1. A statement made by an absent person cannot be tested by cross-examination of that person.
2. Very few people can be trusted to repeat (with accuracy) a statement they have heard in any but the simplest cases. [The words in parentheses are my own.]
3. Admission of hearsay would open an easy way to fraud, and would often prolong proceedings by the production of relevant but unimportant matter in a way which would cloud the real issues.
Hearsay evidence may be unreliable; but, particularly in the case of disputes over land which frequently arise in Papua New Guinea it may be in the interests of justice that it be permitted to be adduced (as the relevant Acts contemplate) for the reason that, without it, there may be no evidence as to certain of the facts in issue. Whilst recognising the need for the reception by the judicial tribunal of hearsay evidence in a case of the kind under consideration in these appeals, it is imperative that the judicial tribunal reminds itself of the dangers inherent in receiving potentially (but not necessarily) unreliable evidence in that form. It must here be stated that the extent to which hearsay evidence may be unreliable may be measured by such criteria as the honesty and reliability of the witness giving the evidence, the standing of the absent (or deceased) person whose statement is the subject matter of oral evidence, and, most “importantly in a case such is the present, how remote in time the evidence is, and, finally, whether the hearsay evidence is second-hand or third-hand or even more remote still. In this context the evidence of a witness who testifies as to what he was told by a person who quite obviously made observations with his own eyes or experienced things personally is more likely to be more reliable and therefore more important than the evidence of a witness who testifies as to what was passed down to him through two or more generations. I shall be making reference later in this judgment to the evidence of Heni Rei in this context.
It should not be overlooked that in a largely illiterate society, as was the case in Papua before the turn of the century, evidence in written form was unlikely to be brought into existence. Special account therefore needs to be taken of oral evidence even if it is hearsay.
The necessity for allowing hearsay evidence to be given before the Land Titles Commission is at least as compelling as allowing many of the exceptions to the hearsay rule which have been recognised by the courts.
It is likely (as appears to have been the situation before the Acting Commissioner) that documentary evidence, whether in the form of public documents or otherwise, purporting to contain statements made by a person long-since deceased will be tendered. Such evidence is admissible in a court if it is brought within one of the exceptions to the hearsay rule, such as a declaration as to public and general rights or a statement in a public document. Because such evidence is necessarily indirect, it too may be unreliable or otherwise subject to criticism. Such evidence needs to be scrutinized with care before it is given such weight (and no more weight) than it properly deserves. The values of the writer (including his attitudes to notions such as “ownership”) need to be considered.
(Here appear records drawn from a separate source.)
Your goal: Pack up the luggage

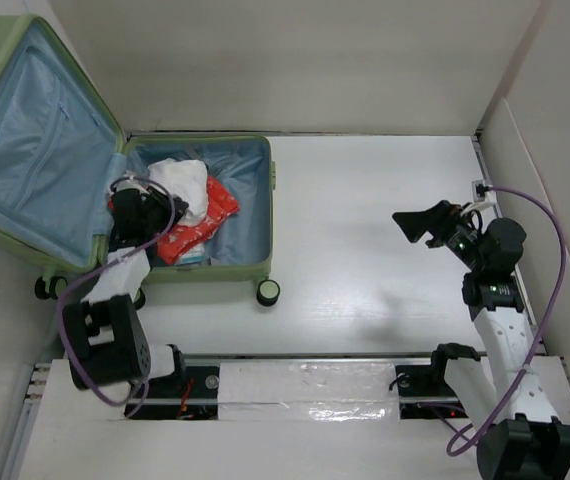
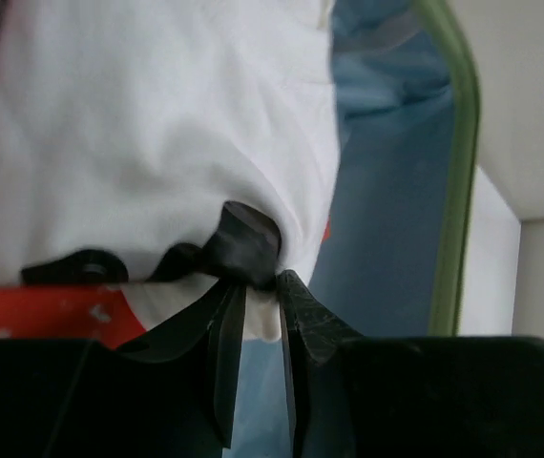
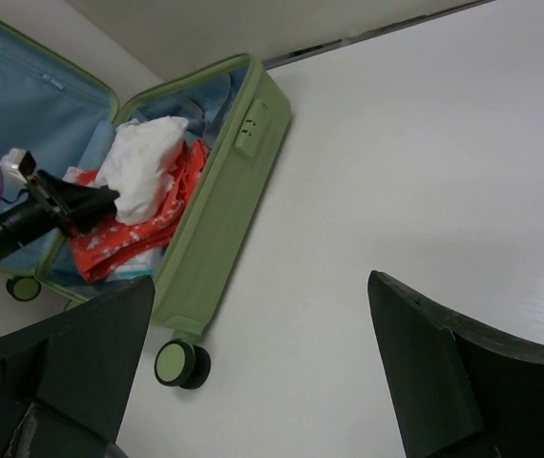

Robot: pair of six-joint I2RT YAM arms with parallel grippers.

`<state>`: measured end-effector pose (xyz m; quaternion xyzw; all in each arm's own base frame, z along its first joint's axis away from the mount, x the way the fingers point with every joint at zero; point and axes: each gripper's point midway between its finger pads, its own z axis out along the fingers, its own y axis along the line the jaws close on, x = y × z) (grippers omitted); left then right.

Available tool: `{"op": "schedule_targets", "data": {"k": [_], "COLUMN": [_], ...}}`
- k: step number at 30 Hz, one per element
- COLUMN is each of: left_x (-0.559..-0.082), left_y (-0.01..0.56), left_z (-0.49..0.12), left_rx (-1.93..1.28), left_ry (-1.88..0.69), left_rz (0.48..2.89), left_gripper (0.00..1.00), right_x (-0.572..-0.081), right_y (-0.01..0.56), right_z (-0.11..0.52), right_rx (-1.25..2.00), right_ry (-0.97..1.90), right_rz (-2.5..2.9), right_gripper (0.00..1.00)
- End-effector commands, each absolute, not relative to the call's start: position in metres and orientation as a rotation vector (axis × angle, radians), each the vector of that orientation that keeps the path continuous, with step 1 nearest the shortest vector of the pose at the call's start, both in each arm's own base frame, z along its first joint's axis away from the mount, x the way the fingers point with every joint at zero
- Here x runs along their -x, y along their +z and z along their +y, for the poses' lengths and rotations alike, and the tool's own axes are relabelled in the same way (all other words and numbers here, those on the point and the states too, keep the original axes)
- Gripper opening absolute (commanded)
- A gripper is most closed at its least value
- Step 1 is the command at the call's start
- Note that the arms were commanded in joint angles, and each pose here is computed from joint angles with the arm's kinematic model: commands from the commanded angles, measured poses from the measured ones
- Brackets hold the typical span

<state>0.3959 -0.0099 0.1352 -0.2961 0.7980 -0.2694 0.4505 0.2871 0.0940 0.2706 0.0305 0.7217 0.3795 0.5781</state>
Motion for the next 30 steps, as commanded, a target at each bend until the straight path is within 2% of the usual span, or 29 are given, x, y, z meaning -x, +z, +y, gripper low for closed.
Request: {"op": "schedule_targets", "data": {"k": [1,5,6,7,9,10,11,12,13,14,15,18,19,21,22,25,30], "left_x": [-0.391,-0.359,-0.347,-0.340,-0.325,-0.316,-0.307,-0.296,-0.276,-0.264,-0.245,-0.209,-0.186,-0.167,-0.153,-0.138,-0.132], "left_y": [0.203,0.224,0.235,0.238,0.261,0.266,0.274,0.278,0.298,0.306,0.316,0.326,0.335,0.354,0.360,0.374,0.384], "left_z": [0.036,0.067,0.070,0.073,0.073,0.076,0.078,0.079,0.087,0.092,0.097,0.125,0.144,0.153,0.162,0.171,0.181], "left_rx": [0.853,0.973,0.977,0.973,0.947,0.954,0.957,0.954,0.958,0.966,0.979,1.112,1.179,1.198,1.241,1.275,1.330], "left_ry": [-0.456,-0.262,-0.246,-0.214,-0.203,-0.178,-0.163,-0.135,-0.093,-0.056,-0.017,0.206,0.341,0.436,0.524,0.673,0.824], "left_rz": [1.715,1.626,1.593,1.586,1.539,1.527,1.507,1.506,1.424,1.385,1.352,1.304,1.222,1.163,1.118,1.083,1.033], "left_gripper": [0.18,0.22,0.30,0.33,0.35,0.34,0.34,0.33,0.33,0.32,0.32,0.29,0.29,0.31,0.32,0.39,0.41], "right_x": [-0.283,-0.288,-0.288,-0.292,-0.295,-0.294,-0.295,-0.297,-0.297,-0.296,-0.297,-0.295,-0.294,-0.288,-0.286,-0.279,-0.273], "right_y": [0.286,0.269,0.268,0.264,0.259,0.258,0.257,0.254,0.256,0.255,0.252,0.249,0.246,0.241,0.239,0.236,0.236], "right_z": [0.106,0.113,0.118,0.120,0.126,0.134,0.138,0.142,0.147,0.156,0.159,0.177,0.181,0.189,0.192,0.203,0.206], "right_rx": [0.007,0.011,0.026,0.023,0.043,0.072,0.086,0.118,0.141,0.161,0.186,0.236,0.245,0.278,0.287,0.334,0.359], "right_ry": [0.921,0.929,0.935,0.935,0.941,0.956,0.956,0.946,0.944,0.941,0.923,0.922,0.929,0.947,0.955,0.992,1.000], "right_rz": [1.625,1.660,1.658,1.668,1.683,1.687,1.690,1.696,1.693,1.697,1.707,1.713,1.719,1.725,1.729,1.733,1.735], "right_gripper": [1.00,1.00,1.00,1.00,1.00,0.93,0.83,0.67,0.22,0.08,0.00,0.00,0.07,0.17,0.25,0.37,0.40]}}
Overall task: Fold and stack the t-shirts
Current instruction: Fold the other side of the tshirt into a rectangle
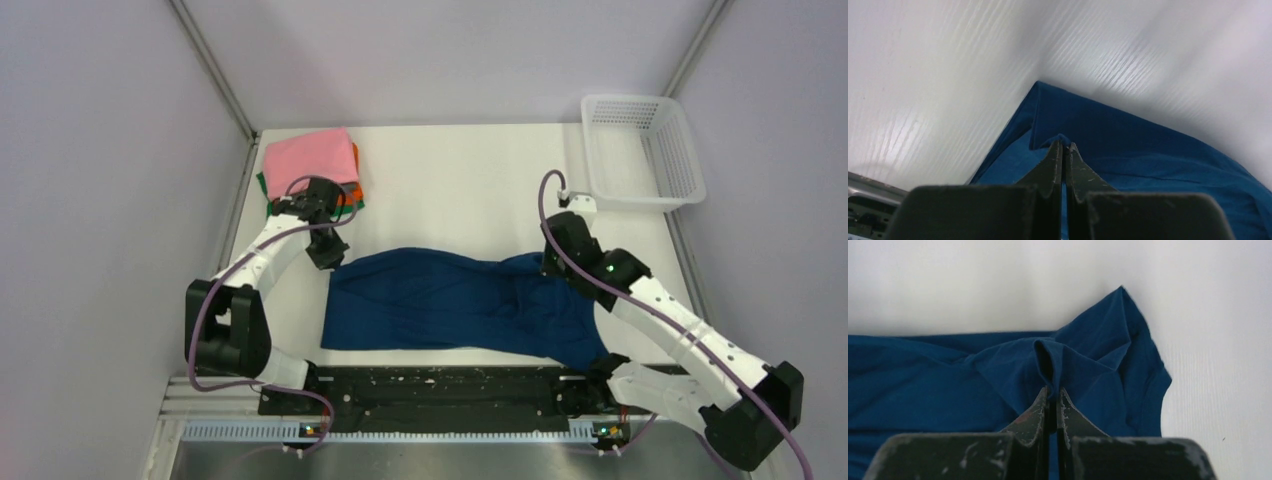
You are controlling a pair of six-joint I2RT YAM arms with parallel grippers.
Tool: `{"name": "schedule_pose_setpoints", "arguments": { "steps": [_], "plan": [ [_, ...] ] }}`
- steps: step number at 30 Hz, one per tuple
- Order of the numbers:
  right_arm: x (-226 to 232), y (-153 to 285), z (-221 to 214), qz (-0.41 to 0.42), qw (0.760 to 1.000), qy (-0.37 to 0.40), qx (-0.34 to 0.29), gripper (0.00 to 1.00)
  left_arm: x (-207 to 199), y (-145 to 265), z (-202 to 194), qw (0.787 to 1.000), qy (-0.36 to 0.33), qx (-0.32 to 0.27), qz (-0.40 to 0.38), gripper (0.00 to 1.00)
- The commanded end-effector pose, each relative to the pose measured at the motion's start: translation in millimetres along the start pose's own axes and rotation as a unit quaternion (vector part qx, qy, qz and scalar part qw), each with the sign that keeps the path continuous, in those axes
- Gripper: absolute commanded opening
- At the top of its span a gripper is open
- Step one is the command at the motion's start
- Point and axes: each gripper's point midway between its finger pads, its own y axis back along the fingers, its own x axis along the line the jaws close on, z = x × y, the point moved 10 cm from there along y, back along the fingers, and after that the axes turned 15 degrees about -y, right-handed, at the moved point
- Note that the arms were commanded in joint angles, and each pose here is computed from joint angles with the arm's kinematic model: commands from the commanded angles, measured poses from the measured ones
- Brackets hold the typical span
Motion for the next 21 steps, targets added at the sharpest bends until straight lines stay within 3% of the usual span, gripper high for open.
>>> {"name": "schedule_pose_setpoints", "arguments": {
  "steps": [1,4,6,11,12,15,16,18,21],
  "plan": [
    [-16.5,26.2,-35.3,-0.017,0.998,-0.008,0.062,0.0,10.5,7.1,-15.5,1.0,0.007,-0.019,-0.006,0.0],
    [-24.3,42.0,-72.1,-0.033,0.99,-0.017,0.132,0.01,20.4,3.9,-29.5,1.0,0.015,-0.015,0.014,0.0],
    [-33.2,51.2,-100.1,-0.059,0.982,-0.017,0.179,0.08,26.9,1.8,-38.0,0.999,0.021,-0.015,0.028,0.0],
    [-48.0,63.3,-138.0,-0.107,0.962,-0.024,0.25,0.48,40.5,-2.6,-51.5,0.997,0.027,-0.009,0.077,0.03],
    [-48.5,63.3,-137.0,-0.106,0.963,-0.024,0.244,0.56,42.9,-2.7,-52.7,0.995,0.031,-0.008,0.091,0.1],
    [-42.6,67.6,-120.3,-0.075,0.977,-0.036,0.198,0.66,45.4,1.8,-50.9,0.994,0.032,-0.012,0.103,0.46],
    [-39.0,70.4,-112.6,-0.054,0.981,-0.046,0.18,0.71,45.4,5.4,-48.5,0.994,0.035,-0.017,0.104,0.53],
    [-32.6,76.9,-96.7,0.001,0.988,-0.061,0.143,0.81,45.8,14.7,-42.2,0.993,0.045,-0.029,0.11,0.64],
    [-23.8,82.5,-80.4,0.071,0.99,-0.071,0.101,0.93,41.2,35.4,-33.1,0.995,0.048,-0.039,0.078,0.68]
  ]
}}
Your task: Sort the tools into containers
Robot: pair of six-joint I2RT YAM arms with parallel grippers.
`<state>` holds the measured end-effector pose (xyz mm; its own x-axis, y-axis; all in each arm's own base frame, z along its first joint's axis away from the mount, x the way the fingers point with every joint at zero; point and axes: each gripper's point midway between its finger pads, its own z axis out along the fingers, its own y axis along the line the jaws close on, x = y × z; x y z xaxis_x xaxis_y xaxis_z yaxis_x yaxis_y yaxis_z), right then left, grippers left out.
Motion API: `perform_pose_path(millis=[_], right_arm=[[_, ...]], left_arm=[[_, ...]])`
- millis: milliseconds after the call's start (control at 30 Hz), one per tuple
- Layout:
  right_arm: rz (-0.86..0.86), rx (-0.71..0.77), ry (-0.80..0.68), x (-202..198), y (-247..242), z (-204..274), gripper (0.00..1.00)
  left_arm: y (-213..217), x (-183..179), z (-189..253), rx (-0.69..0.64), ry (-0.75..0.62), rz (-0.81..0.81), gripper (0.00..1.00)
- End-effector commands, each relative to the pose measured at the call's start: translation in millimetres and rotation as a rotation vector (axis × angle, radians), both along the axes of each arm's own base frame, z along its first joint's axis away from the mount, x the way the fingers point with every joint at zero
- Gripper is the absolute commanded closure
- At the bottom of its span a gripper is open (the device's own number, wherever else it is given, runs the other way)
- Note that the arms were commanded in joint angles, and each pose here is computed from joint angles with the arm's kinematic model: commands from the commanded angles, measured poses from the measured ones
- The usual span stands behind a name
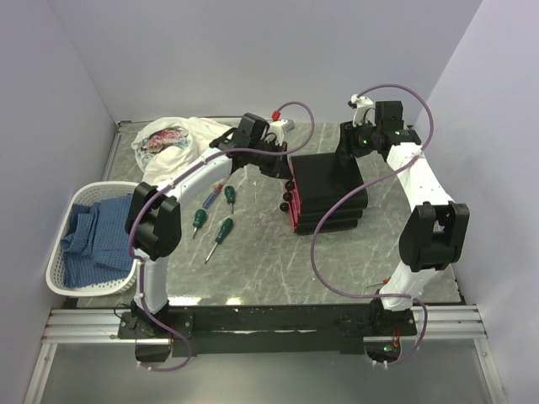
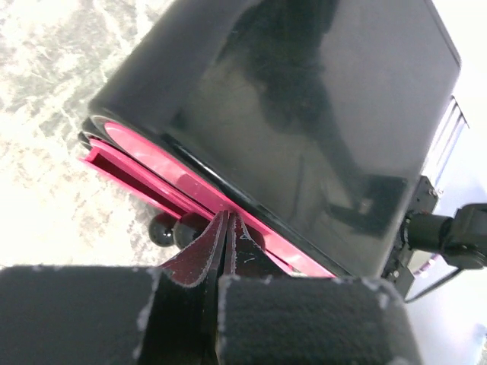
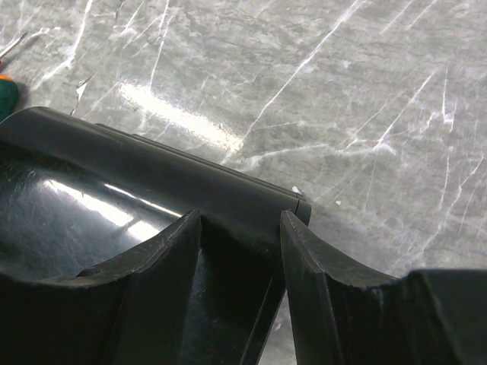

It is usual for the parties to attempt to prove (as also appears to have been the situation before the Acting Commissioner both as far as the claimants were concerned and as far as the government was concerned) a number of surrounding facts and circumstances, known as “relevant facts”, from which it is possible for a person of ordinary common-sense and reasonable experience of the ways of the world (both of which characteristics I would unhesitatingly attribute to any Land Titles Commissioner or Acting Commissioner, all of whom, by virtue of the operation of s. 9(3) of the Land Titles Commission Act 1962, are acknowledged to have “a knowledge of native customs in relation to land”) to infer (or work out for himself) which of the facts in issue are proved; in other words, which of the facts in issue are in truth as they are claimed to be. In this context the relevant facts and circumstances relating to “occupation, cultivation and use” of land in a period following the relevant time and, perhaps more importantly, in a period earlier in point of time would seem to be of special importance. In this same context the relevant facts and circumstances referred to in the official documents brought into existence during the period under consideration would also seem to be of special importance.
Most cases before a court or judicial tribunal have this in common — the judicial officer cannot start to reach a decision about any evidence in any case until he has firmly and clearly fixed what are the facts in issue. It is necessary that in his reasons for decision he should make findings of fact (which, in a case such as the present, means primary, secondary and ultimate findings of fact).
In a case where it is necessary to draw an inference from the established facts and make secondary and even subsequent findings of fact, the judicial officer should state the inferences he draws and his reasons for doing so. In a case such as the present, where the secondary fact found by drawing an inference might have been that the subject land was not “waste and vacant”, assuming, for the purpose of illustrating the process to which I am referring, that there has been at least a primary finding of fact that at the relevant time the land was “occupied cultivated and used” by some clan or clans or the indigenous people at large, it would only have been necessary to state that the inference is drawn that the land was not “waste and vacant” for the reason that, according to the decision of O’Meally A.J. in the case stated, “waste and vacant” land is, by definition, land which is “unoccupied, uncultivated and unused”. The converse would also apply where the secondary fact found by drawing an inference might have been that the subject land was “waste and vacant”, and (again for the purpose of illustration only) I assume that there has been primary finding of fact that at the relevant time the land was “unoccupied, uncultivated and unused”, it would only have been necessary to state that the inference is drawn that the land was “waste and vacant” for the same reason as expressed above.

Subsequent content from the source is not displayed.